O Tribunal de Apelações do Distrito de Columbia decidiu que é inconstitucional a proibição de militares transgênero ativos nas Forças Armadas dos Estados Unidos, contrariando a política implementada pelo governo Trump. A decisão foi motivada pelo entendimento de que o banimento foi baseado no “puro desejo de prejudicar um grupo politicamente impopular”.

Nos Estados Unidos, a questão dos direitos dos militares transgênero tem sido objeto de debate jurídico e político desde que, em seu segundo mandato, o presidente Donald Trump assinou uma ordem executiva proibindo a entrada e permanência de pessoas trans nas Forças Armadas. Essa política se baseava na alegação de que pessoas com disforia de gênero não atendem aos padrões militares relacionados à prontidão, letalidade, coesão e integridade.
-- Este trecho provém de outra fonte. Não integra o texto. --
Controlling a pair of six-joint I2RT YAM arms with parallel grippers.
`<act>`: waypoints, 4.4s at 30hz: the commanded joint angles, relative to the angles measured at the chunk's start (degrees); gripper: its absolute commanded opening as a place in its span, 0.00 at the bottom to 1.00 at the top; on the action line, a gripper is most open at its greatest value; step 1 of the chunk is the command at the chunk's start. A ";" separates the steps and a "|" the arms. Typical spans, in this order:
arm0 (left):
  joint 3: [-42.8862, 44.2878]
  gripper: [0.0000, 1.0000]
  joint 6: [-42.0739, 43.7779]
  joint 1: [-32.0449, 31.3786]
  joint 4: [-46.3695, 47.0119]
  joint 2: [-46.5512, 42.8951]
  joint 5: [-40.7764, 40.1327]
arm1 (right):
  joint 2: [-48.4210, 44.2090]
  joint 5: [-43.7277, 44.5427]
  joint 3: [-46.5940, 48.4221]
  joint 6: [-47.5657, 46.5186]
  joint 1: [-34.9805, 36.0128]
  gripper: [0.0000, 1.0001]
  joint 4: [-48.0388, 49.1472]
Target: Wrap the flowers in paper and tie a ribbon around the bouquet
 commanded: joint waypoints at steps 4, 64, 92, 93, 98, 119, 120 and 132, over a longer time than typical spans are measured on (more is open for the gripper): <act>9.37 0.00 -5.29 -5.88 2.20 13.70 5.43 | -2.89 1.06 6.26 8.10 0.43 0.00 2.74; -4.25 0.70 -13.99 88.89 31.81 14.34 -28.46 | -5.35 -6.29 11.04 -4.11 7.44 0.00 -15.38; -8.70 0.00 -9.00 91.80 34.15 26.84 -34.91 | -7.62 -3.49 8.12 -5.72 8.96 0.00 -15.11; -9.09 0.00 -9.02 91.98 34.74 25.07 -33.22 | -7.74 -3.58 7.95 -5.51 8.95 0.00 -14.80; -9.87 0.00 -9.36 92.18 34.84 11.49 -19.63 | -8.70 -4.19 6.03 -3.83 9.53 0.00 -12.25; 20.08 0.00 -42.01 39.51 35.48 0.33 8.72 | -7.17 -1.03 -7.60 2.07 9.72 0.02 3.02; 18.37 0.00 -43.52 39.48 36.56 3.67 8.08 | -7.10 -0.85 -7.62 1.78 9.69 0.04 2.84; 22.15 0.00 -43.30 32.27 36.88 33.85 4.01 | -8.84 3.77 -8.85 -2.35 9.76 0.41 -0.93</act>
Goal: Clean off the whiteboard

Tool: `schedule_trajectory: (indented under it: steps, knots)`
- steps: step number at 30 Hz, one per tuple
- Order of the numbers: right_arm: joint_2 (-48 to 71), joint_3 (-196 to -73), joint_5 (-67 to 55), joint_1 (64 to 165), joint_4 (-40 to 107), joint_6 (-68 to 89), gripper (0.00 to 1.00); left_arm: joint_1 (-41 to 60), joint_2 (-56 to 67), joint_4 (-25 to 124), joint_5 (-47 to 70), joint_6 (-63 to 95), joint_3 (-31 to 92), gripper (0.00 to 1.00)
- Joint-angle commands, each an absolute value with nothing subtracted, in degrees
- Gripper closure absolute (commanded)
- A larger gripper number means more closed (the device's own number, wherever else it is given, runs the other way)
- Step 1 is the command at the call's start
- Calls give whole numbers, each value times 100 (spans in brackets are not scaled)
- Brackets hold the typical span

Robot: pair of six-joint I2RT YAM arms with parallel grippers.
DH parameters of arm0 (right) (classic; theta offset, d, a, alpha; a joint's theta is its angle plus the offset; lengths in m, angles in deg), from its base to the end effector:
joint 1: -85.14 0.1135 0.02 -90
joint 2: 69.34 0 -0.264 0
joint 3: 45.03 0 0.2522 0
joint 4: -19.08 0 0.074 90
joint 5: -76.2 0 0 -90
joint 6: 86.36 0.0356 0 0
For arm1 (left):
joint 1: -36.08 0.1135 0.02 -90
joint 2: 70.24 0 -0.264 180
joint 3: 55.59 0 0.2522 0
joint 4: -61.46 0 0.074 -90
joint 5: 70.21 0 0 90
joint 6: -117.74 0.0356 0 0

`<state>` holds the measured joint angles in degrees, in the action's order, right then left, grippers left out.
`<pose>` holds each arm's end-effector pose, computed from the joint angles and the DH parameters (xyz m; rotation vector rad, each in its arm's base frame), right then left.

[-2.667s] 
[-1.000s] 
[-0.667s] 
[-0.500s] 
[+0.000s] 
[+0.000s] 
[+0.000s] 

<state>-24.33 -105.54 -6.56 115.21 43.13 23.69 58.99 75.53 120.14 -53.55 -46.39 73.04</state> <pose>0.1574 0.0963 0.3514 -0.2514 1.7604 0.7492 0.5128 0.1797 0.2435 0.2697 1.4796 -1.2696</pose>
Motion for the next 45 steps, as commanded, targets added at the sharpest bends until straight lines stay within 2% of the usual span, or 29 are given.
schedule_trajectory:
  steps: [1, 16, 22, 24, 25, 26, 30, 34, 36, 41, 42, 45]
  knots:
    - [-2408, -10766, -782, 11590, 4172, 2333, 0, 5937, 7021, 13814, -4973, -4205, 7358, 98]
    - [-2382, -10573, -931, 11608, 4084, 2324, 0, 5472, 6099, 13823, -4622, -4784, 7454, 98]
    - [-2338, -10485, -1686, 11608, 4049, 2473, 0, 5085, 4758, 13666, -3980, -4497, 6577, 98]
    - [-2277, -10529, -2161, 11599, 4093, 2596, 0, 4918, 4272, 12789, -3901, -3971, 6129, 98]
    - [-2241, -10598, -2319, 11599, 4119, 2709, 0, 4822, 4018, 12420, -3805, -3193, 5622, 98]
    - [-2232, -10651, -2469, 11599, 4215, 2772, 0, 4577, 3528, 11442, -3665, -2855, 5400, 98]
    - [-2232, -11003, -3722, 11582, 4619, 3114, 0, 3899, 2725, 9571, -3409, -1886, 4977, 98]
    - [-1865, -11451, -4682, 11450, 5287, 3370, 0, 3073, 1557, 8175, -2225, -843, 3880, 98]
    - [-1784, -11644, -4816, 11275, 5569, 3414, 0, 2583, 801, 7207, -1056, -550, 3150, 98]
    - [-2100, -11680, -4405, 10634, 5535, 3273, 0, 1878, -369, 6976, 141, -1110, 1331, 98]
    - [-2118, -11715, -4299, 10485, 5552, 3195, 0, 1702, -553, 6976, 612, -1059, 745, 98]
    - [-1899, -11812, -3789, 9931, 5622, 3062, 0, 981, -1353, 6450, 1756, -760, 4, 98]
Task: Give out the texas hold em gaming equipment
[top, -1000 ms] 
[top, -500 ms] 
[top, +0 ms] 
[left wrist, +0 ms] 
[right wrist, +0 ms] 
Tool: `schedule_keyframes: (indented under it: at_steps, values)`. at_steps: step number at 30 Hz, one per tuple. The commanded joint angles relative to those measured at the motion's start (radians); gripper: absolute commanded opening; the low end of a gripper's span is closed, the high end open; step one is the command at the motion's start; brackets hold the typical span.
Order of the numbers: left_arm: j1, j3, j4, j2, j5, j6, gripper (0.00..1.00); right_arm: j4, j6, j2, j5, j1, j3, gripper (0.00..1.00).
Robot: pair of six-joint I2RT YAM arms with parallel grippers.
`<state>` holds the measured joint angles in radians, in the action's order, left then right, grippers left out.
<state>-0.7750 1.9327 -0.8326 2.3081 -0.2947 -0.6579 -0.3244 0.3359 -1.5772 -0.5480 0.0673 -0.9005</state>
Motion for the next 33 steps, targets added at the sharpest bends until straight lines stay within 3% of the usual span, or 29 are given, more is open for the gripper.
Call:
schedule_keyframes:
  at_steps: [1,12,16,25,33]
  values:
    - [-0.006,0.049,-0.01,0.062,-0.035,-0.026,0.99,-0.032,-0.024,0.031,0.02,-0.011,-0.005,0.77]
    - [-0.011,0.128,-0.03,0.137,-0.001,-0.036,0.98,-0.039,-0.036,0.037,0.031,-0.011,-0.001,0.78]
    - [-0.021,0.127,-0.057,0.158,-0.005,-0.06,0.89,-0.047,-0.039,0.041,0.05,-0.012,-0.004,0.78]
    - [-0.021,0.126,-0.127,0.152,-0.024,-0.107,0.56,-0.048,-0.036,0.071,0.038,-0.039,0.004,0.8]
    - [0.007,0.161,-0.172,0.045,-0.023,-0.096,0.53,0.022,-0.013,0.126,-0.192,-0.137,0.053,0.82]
O caso analisado pelo painel de três juízes focou em uma liminar contra o Pentágono impetrada por quatro militares trans atualmente em serviço e que corriam risco de expulsão. Por maioria de 2 a 1, os juízes consideraram que a proibição violava os direitos constitucionais. Segundo o juiz Robert Wilkins, os autores do processo totalizam 130 anos de serviço e receberam mais de 80 condecorações, tendo cumprido os padrões militares durante toda a carreira.

Wilkins destacou ainda que não havia evidências de que a exclusão dos militares trans visa proteger a segurança nacional, mas sim animosidade contra esse grupo. “Temos evidências diretas neste caso de que a animosidade motivou as classificações na Política Hegseth”, afirmou.

Além disso, estimativas indicam que até dezembro de 2024 haverá cerca de 4.200 militares americanos diagnosticados com disforia de gênero. A ordem executiva de Trump, aplicada pelo então secretário de Defesa Pete Hegseth, suspendeu admissões e expulsou militares com essa condição.

Apesar da decisão do Tribunal de Apelações, que protege os militares trans que participaram do processo, o secretário Hegseth manifestou que pretende recorrer e levar o caso novamente à Suprema Corte. “Nos vemos na Suprema Corte”, declarou em mensagem na plataforma X.

A decisão reforça o debate jurídico em torno dos direitos de militares trans nas Forças Armadas e contrasta com uma liminar anterior da Suprema Corte que permitiu a retomada da proibição, sem justificativas detalhadas.